Armando Iannucci nails it.
The challenge, then, is to turn that Scottish no vote into something positive and enduring. For the other feeling I get as the debate dies down is that Scotland wanted this whole argument to mean something, irrespective of the result. A nation conversing with itself and about itself can be just as extraordinary as the decision it eventually makes. What Scotland has now bequeathed the UK is a fascinating demonstration of total political engagement in action.
The two numbers I take away from this week are not 55% or 45% but 84.5% and 16. 84.5% is the extraordinary turnout from Thursday, and 16 is the age from which those people could vote. That 84.5% mass movement could be the source of a greater political upset than all the discussions about constitutional conventions and decentralised government. Though it’s right that Westminster debates how its power should be properly wielded, 84.5% reminds us that this discussion now goes way beyond Westminster and back to the electorate it serves.
This is a public discussion about politics, not just one for constitutional experts. The yeses and the nos came out in force together, so it wasn’t just nationalism that demanded to be heard – it was almost an entire people. In the weeks leading up to the vote, TV cameras caught arguments between strangers on street corners locking horns over the Barnett formula and the decommissioning of Trident. Families spent breakfasts pulling apart the pitfalls and promises of devomax.

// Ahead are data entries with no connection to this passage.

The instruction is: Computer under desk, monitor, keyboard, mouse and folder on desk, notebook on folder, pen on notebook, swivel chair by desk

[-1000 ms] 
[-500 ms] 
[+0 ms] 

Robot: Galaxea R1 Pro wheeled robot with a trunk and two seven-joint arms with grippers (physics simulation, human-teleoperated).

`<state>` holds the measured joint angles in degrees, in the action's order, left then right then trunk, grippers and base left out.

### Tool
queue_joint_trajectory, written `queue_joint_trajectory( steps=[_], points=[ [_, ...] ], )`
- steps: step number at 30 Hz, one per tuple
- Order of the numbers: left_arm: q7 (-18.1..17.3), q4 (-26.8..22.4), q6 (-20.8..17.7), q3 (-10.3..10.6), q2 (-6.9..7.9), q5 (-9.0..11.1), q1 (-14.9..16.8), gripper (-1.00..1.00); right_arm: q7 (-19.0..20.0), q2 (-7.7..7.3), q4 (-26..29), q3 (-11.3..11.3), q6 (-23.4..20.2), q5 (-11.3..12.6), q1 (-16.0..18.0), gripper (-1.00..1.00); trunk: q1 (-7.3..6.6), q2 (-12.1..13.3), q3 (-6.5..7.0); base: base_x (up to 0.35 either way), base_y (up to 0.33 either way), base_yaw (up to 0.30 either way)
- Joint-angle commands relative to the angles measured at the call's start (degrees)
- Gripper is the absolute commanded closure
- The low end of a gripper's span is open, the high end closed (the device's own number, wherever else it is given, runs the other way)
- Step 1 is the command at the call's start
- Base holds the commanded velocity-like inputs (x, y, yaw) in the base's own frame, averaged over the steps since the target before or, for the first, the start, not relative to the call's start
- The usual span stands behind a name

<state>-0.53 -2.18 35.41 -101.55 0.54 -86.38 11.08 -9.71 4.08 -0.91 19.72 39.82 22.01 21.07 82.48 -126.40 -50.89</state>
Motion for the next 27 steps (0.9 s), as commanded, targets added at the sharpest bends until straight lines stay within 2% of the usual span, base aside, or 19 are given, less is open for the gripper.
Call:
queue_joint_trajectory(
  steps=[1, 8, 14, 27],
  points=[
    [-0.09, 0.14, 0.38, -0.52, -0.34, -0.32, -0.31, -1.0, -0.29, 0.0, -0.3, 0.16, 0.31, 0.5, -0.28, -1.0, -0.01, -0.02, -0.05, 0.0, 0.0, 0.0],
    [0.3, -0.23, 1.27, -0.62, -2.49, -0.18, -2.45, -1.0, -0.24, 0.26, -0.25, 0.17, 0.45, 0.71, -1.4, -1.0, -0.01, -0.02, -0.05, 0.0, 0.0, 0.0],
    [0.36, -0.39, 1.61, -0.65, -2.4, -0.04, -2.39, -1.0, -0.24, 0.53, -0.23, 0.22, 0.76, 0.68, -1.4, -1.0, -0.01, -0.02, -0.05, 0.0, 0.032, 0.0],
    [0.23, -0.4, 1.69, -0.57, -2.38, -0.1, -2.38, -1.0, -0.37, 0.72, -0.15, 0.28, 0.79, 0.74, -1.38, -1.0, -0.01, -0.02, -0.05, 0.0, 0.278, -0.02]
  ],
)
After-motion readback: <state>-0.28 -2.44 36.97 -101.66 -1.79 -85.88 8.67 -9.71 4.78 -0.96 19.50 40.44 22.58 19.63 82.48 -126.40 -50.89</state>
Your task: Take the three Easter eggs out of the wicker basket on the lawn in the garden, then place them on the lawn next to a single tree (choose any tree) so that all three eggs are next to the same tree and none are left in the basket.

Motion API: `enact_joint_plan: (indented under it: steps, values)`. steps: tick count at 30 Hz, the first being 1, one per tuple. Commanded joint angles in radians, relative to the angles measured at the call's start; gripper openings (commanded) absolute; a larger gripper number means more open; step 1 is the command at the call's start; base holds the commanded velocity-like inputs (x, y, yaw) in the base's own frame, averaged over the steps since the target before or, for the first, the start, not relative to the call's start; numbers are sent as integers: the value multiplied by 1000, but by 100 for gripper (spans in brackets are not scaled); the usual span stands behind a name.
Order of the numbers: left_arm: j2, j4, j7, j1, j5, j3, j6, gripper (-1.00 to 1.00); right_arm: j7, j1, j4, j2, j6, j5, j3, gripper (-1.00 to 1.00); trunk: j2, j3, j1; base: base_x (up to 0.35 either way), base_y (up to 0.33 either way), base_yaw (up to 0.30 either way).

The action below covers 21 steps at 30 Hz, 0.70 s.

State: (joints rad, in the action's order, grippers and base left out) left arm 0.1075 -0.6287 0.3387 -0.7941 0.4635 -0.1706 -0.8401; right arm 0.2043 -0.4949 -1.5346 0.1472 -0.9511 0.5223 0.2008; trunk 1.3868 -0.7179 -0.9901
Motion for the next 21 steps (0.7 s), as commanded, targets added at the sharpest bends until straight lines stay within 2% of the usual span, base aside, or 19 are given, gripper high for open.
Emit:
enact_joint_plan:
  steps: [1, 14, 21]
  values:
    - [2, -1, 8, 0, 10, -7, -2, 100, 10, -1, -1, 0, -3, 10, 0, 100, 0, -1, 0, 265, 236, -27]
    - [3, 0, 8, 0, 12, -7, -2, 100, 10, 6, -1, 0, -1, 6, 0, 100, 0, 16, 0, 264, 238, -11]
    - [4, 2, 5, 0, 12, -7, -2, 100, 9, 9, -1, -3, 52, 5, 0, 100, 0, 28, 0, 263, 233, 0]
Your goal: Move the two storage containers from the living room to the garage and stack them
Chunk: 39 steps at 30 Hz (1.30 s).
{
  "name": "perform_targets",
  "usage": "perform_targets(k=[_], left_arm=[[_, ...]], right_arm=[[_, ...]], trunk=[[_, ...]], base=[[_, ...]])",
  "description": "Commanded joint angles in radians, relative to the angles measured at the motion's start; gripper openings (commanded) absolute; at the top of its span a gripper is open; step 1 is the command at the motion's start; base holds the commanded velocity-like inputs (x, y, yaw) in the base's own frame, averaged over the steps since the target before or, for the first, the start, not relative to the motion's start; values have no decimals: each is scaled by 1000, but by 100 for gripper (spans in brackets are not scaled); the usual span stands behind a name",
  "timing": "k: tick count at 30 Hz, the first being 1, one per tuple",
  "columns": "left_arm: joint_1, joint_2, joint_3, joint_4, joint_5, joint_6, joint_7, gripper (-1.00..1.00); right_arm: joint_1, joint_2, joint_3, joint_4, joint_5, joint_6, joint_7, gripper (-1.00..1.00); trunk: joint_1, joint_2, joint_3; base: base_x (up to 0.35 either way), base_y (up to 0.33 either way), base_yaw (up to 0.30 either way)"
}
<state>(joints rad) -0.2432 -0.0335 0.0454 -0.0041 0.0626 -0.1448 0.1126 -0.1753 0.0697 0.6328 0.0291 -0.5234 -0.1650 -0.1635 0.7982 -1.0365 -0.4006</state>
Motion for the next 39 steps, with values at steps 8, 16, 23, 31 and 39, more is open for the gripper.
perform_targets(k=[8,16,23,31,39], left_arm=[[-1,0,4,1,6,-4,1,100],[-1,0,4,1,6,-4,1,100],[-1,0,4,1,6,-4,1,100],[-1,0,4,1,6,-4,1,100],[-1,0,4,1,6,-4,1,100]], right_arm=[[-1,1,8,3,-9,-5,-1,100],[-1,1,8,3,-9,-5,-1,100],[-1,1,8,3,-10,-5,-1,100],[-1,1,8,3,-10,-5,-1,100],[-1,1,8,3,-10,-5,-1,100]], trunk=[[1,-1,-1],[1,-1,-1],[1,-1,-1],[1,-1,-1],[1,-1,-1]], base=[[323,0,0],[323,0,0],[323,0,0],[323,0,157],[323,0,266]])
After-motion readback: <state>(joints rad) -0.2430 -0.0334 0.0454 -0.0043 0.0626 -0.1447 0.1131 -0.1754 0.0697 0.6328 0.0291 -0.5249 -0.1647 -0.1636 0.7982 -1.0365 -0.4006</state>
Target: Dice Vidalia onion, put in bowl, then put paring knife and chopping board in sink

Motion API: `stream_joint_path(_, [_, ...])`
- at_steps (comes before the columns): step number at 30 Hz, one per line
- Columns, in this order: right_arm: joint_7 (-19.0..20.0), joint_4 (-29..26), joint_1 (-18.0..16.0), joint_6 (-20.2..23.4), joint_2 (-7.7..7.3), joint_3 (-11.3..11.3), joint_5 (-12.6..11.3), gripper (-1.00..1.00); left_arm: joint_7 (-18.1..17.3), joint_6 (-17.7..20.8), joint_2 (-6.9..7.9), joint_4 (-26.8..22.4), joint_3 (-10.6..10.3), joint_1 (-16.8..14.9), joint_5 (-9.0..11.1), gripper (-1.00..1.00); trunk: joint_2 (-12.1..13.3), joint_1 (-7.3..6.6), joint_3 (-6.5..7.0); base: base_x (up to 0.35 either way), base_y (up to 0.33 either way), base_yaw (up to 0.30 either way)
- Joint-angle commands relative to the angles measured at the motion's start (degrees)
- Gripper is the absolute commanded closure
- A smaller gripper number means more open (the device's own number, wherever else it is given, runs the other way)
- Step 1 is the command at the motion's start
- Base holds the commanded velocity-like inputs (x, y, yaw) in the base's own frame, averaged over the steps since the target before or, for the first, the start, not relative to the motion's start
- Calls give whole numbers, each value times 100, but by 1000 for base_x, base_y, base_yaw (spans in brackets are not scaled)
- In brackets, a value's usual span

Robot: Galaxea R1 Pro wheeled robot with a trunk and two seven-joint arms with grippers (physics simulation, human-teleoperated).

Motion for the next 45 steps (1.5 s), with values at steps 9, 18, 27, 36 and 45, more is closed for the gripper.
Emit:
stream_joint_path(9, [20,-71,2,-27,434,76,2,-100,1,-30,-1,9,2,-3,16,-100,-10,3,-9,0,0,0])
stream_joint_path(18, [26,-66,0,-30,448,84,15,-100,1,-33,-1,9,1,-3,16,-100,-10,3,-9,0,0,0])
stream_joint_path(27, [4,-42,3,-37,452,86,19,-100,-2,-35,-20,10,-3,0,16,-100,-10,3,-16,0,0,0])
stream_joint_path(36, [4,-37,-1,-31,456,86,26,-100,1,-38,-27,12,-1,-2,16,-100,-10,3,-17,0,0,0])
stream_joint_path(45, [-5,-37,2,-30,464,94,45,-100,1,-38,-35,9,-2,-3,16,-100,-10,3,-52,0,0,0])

On both sides of the referendum, people were energised by an astonishing proposition: take everything you’re used to in politics and imagine you could put it to one side and start again. At that, the people did the talking and politicians were forced to listen.
It is no surprise that even though we’re one of the most stable societies in the world and one of its most uncorrupt, we feel massively disconnected from the discourse of those we elect. They speak differently, they gesture unlike anyone in real life, they move from politics degree to parliamentary membership in the time it takes to wire a plug. Their speech patterns, their unhesitating use of phrases such as “raft of initiatives” and “sustainability clusters” fails to penetrate human ears. Politicians have trapped themselves in their own speech bubble. The policies they formulate don’t feel like they’ve come from any ordinary discussion.
I think the moment I felt that politics went through a looking glass was in the 2005 general election campaign. Tony Blair, the defending prime minister, was asked if Labour was going to renew Britain’s nuclear deterrent and, more pressingly, why there was no clear answer to that question in his party manifesto. His answer was genius. “That’s not a question for now. That’s a question for the next parliament.”
Step back and parse for a second the verbal errors by which democracy as we know it is casually denied in that sentence. Democracy normally works like this: people tell you what they’d do if they were in power and you vote for the ones you agree with. Under the Blair doctrine, however, it seems you vote people into power first and then you might find out what they want to do at a later stage.
It’s no surprise that there is steadily building up a complete and utterly bamboozled look of awed incomprehension on the public’s collective face about what on earth politicians mean by what they’re saying.
They talk like the priests of an oriental church, in a Coptic language based on scripture we’re too uneducated to understand.
Of course it’s possible that the electorate will just shrink back into apathy. But, watching Cameron’s posturing on Friday morning, I wondered if this tired, broken, unsustainable way of doing politics can endure through a generational change.